= The Russia We Lost =

1992 film by Stanislav Govorukhin

The Russia We Lost (Россия, которую мы потеряли) is a 1992 Russian documentary film directed and narrated by Stanislav Govorukhin, dedicated to pre-revolutionary Russia.

Govorukhin worked on the film for a long period, spending much of his time in archives, libraries, and film depositories. In 1991, Stanislav Govorukhin published a book which he called The Russia...we Lost (Россия… Которую мы потеряли), which formed the basis of the script of this film.

== Synopsis ==
The film contains a large amount of factual information: photos, documents, and newsreels. However, Govorukhin's work is not limited to a statement of facts, but offers his worldview. Standing on the positions of anti-communism, the director largely idealizes tsarist Russia and criticizes Maxim Gorky. Much attention is paid to the personalities of Stolypin, Lenin, and Nicholas II.
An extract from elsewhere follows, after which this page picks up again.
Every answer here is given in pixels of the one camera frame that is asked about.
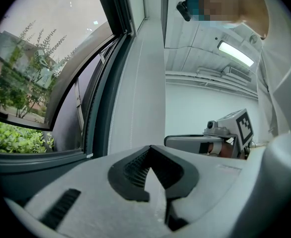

Russia. Mysterious and unfamiliar country. It just so happens we don't know anything about it. That's probably why we live so hard and so stupidly... The more you learn about this unfamiliar country, the stronger you fall in love with it. This happens involuntarily... What we show is like the impression of a man who began to learn the history of his country in adulthood. And everything we learned in the process of filming, turned the soul. How did it happen, why did the Lord take away people's minds, how could they plunder and destroy such a rich country? And why, why didn't we know anything about her, about our Homeland?
— a quote from the film

== Perception ==
The film had a strong public response and played a significant role in breaking the mass consciousness of the Soviet people in the early 1990s. The phrase "the Russia we have lost" has become a household term for pre-revolutionary Russia, but is also used as a mockery of the idealization of pre-revolutionary Russia - Especially in internet memes with the title of the film serving as a caption for unglamorous photographs of serfdom and poverty taken during the Tsarist era, as well as more humorous ones with the title serving as a caption for images depicting dinosaurs in the prehistoric age.